= Task instructions =
Only those lines from the one with "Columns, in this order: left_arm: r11" through the last line of the material belong in the answer, each repeated exactly.

= Data excerpts =
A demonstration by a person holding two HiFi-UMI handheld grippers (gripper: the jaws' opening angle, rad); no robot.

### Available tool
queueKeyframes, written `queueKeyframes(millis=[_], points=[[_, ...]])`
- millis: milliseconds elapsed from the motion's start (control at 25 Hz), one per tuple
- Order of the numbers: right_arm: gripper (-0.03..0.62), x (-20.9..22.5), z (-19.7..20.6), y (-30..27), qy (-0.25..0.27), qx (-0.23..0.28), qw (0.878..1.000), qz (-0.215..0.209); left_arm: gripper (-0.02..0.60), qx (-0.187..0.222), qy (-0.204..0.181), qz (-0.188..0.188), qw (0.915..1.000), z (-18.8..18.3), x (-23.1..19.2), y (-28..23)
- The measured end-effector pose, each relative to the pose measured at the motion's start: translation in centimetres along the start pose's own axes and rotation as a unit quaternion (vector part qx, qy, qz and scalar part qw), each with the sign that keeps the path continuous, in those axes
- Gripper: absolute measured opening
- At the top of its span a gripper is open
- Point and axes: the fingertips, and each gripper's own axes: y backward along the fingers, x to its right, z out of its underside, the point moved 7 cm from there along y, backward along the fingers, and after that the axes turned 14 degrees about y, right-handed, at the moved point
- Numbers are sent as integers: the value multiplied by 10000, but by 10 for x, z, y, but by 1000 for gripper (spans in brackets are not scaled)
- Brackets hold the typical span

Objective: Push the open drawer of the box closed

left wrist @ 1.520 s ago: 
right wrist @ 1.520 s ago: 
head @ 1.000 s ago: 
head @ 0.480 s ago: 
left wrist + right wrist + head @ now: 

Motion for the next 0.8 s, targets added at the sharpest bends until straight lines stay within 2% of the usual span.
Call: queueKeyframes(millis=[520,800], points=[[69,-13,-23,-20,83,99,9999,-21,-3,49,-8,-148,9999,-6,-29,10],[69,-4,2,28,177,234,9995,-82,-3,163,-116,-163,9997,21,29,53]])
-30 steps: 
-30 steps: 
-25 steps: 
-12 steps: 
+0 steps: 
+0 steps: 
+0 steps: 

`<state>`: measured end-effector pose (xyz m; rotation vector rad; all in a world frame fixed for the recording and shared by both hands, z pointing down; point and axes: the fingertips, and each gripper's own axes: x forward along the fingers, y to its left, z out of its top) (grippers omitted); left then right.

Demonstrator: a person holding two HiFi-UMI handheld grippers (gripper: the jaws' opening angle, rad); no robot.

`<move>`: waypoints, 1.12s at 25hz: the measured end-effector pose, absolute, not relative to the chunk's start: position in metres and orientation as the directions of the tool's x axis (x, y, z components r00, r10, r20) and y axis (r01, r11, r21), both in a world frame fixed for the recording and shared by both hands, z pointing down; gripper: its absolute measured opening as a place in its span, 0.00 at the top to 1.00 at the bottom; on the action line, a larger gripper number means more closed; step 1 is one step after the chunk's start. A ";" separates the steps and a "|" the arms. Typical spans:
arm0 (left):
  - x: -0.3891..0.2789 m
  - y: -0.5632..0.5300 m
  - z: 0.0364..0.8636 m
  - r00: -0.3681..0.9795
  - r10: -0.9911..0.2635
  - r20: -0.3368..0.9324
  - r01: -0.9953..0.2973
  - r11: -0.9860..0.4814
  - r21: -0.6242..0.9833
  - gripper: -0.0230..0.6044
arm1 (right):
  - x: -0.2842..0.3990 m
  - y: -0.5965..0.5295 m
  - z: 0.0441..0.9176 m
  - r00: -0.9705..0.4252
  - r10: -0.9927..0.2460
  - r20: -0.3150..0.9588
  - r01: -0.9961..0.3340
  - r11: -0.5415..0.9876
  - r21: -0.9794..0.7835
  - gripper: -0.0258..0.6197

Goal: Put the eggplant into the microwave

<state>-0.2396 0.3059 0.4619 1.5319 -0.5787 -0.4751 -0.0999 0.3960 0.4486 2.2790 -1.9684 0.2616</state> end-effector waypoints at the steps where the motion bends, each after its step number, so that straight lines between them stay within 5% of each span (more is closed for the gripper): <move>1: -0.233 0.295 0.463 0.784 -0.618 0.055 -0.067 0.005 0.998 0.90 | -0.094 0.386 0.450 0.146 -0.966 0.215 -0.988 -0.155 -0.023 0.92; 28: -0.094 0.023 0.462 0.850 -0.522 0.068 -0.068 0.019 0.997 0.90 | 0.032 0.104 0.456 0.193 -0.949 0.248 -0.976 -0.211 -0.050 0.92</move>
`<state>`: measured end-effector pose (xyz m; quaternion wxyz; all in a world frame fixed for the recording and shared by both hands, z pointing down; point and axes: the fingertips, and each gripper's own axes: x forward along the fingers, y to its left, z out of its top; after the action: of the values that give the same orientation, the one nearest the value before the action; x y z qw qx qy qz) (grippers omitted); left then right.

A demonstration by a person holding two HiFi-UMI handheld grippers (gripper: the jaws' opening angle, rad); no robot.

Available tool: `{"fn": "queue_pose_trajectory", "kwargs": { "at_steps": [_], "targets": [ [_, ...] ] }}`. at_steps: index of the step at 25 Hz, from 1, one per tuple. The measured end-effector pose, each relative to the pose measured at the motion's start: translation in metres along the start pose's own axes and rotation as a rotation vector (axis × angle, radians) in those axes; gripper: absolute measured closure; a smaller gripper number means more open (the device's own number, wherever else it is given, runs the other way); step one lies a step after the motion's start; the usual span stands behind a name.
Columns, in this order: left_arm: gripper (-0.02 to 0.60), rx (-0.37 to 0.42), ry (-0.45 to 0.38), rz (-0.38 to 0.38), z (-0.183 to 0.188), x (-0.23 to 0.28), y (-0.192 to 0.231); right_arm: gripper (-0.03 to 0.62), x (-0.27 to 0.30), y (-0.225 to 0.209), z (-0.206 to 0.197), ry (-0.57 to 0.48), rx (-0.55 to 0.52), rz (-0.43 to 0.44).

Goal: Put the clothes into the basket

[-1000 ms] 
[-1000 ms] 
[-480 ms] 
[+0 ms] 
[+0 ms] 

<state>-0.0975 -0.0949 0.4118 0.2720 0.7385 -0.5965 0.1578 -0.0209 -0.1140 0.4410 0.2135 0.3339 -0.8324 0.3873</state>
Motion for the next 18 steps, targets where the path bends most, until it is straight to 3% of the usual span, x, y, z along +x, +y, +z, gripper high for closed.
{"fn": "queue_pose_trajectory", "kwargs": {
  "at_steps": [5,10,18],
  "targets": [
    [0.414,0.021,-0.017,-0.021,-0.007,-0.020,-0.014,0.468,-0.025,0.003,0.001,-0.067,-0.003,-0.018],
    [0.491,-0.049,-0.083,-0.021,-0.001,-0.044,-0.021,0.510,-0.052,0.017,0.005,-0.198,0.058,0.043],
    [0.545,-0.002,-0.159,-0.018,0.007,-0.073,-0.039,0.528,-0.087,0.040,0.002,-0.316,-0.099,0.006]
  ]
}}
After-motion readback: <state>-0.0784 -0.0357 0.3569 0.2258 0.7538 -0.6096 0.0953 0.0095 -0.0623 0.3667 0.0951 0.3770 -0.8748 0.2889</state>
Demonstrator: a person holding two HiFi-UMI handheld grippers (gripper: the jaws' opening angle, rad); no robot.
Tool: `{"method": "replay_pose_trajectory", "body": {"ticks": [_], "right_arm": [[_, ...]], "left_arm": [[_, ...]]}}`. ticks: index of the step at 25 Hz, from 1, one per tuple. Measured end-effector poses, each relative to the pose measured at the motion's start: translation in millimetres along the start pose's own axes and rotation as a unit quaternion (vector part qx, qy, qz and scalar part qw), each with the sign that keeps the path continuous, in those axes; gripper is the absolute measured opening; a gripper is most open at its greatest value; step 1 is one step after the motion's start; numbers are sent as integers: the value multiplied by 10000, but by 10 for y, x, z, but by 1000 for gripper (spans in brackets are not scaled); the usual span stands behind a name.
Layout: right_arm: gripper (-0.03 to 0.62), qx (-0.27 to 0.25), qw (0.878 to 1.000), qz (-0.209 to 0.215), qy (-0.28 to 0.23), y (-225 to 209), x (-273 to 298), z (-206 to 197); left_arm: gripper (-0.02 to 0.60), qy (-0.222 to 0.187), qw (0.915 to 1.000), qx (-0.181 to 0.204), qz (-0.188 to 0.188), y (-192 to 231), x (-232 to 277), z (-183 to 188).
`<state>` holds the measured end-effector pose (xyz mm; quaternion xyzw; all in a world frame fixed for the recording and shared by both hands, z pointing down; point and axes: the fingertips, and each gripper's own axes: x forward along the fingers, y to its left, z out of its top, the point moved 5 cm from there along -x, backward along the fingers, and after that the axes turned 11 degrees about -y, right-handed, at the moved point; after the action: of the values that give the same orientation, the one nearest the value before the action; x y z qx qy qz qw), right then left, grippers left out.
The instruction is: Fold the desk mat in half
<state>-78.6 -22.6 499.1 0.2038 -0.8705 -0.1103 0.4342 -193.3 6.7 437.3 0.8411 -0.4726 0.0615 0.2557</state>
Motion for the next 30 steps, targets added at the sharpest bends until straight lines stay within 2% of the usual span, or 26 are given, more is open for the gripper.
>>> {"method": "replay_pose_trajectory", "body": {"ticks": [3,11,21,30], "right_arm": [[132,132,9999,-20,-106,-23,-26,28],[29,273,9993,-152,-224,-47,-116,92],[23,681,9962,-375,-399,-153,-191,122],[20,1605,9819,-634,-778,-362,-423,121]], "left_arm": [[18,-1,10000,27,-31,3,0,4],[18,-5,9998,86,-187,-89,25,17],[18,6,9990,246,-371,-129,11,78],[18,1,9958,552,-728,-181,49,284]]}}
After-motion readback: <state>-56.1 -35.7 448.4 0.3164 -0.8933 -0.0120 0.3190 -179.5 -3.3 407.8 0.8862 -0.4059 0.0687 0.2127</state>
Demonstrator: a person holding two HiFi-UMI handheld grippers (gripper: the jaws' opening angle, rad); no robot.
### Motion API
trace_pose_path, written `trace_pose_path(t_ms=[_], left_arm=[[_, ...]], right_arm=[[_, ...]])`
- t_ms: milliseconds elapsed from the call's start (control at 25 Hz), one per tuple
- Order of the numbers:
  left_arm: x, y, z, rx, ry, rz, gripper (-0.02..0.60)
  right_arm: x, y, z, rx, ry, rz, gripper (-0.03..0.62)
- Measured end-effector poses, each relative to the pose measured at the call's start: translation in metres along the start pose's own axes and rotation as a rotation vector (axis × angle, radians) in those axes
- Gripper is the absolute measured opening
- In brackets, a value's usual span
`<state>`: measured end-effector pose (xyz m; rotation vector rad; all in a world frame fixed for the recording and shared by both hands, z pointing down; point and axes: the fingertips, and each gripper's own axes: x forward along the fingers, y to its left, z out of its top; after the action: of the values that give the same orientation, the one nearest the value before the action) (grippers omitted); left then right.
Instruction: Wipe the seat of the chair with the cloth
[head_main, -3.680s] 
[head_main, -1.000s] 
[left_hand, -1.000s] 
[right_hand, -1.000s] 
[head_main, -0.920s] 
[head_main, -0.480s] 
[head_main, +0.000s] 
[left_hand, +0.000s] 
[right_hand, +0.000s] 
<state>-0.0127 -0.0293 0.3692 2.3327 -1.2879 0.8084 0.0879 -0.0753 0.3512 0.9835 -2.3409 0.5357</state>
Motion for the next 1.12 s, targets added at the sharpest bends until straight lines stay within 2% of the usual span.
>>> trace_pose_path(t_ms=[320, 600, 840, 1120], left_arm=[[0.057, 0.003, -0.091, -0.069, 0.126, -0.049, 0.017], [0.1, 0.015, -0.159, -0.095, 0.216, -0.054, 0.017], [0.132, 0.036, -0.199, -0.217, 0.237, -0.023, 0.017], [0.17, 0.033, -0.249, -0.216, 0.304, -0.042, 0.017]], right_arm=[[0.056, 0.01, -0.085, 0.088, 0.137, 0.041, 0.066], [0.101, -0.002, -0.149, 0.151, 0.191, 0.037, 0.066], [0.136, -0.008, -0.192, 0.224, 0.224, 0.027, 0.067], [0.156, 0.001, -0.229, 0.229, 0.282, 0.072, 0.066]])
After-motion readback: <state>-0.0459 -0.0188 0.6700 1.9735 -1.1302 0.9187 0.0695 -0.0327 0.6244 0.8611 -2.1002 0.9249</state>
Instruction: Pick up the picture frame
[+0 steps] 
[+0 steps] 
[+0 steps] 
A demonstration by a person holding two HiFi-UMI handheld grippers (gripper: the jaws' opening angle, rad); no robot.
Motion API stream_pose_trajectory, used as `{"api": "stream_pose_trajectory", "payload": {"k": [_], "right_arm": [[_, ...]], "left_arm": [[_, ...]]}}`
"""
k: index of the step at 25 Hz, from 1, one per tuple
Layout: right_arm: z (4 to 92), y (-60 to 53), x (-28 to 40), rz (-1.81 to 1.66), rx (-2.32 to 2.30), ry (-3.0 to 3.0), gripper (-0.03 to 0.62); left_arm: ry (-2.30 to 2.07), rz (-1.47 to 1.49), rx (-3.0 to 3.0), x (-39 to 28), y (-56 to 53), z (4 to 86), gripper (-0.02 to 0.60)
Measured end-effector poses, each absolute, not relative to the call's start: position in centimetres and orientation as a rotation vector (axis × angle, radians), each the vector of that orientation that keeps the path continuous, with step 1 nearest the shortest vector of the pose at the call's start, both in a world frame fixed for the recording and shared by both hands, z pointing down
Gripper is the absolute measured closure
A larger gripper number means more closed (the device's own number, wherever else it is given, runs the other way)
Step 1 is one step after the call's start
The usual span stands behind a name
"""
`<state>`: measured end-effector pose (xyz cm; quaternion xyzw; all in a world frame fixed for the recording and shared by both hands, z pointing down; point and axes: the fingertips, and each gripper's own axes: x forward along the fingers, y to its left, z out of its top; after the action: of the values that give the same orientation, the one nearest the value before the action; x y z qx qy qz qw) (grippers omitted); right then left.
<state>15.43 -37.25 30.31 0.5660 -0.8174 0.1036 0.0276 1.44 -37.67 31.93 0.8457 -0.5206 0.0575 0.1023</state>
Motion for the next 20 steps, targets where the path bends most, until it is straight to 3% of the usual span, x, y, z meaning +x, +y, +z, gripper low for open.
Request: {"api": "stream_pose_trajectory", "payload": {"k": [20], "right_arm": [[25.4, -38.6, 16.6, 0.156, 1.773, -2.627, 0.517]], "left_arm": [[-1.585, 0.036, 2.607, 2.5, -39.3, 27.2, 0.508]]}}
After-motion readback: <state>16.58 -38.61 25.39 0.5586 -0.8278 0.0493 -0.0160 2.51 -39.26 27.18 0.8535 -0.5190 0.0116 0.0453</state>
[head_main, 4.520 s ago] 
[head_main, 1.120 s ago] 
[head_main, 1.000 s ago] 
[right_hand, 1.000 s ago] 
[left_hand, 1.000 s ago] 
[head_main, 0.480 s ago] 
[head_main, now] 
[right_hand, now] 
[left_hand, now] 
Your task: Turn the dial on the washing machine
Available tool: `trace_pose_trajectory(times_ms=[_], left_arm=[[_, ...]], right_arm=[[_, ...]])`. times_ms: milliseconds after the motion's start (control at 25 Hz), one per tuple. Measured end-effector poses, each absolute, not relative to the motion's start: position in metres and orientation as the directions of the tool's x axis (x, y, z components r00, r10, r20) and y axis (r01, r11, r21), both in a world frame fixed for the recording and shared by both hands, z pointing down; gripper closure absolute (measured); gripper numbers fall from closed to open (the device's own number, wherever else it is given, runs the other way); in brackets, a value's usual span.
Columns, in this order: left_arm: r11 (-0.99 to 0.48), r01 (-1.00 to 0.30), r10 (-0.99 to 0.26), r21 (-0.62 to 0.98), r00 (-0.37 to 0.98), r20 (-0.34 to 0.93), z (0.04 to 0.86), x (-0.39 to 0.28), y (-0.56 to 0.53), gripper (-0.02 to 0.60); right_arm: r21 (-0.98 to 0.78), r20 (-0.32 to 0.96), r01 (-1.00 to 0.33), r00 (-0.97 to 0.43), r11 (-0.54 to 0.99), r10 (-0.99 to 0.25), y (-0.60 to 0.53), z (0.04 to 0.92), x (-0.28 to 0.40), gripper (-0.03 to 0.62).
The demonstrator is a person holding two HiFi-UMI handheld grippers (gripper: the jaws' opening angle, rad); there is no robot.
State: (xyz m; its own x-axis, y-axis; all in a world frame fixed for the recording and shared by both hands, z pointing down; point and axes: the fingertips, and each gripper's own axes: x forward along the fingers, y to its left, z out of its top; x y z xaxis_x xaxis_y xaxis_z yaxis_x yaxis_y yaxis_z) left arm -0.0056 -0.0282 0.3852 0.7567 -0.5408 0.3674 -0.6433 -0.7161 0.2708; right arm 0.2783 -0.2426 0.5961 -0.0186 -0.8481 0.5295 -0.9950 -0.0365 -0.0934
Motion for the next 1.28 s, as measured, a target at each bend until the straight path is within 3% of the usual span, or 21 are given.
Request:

= Written response =
Columns, in this order: left_arm: r11 (-0.99 to 0.48), r01 (-1.00 to 0.30), r10 (-0.99 to 0.26), r21 (-0.62 to 0.98), r00 (-0.37 to 0.98), r20 (-0.34 to 0.93), z (0.04 to 0.86), x (-0.39 to 0.28), y (-0.56 to 0.53), gripper (-0.02 to 0.60); right_arm: r21 (-0.98 to 0.78), r20 (-0.32 to 0.96), r01 (-1.00 to 0.33), r00 (-0.97 to 0.43), r11 (-0.54 to 0.99), r10 (-0.99 to 0.25), y (-0.60 to 0.53), z (0.04 to 0.92), x (-0.28 to 0.40), gripper (-0.03 to 0.62).
The demonstrator is a person holding two HiFi-UMI handheld grippers (gripper: the jaws' opening angle, rad); there is no robot.
State: (xyz m; its own x-axis, y-axis; all in a world frame fixed for the recording and shared by both hands, z pointing down; point and axes: the fingertips, and each gripper's own axes: x forward along the fingers, y to its left, z out of its top; x y z xaxis_x xaxis_y xaxis_z yaxis_x yaxis_y yaxis_z) left arm -0.0056 -0.0282 0.3852 0.7567 -0.5408 0.3674 -0.6433 -0.7161 0.2708; right arm 0.2783 -0.2426 0.5961 -0.0186 -0.8481 0.5295 -0.9950 -0.0365 -0.0934
Motion for the next 1.28 s, as measured, a target at each bend until the straight path is within 3% of the usual span, or 21 are given.
Request:

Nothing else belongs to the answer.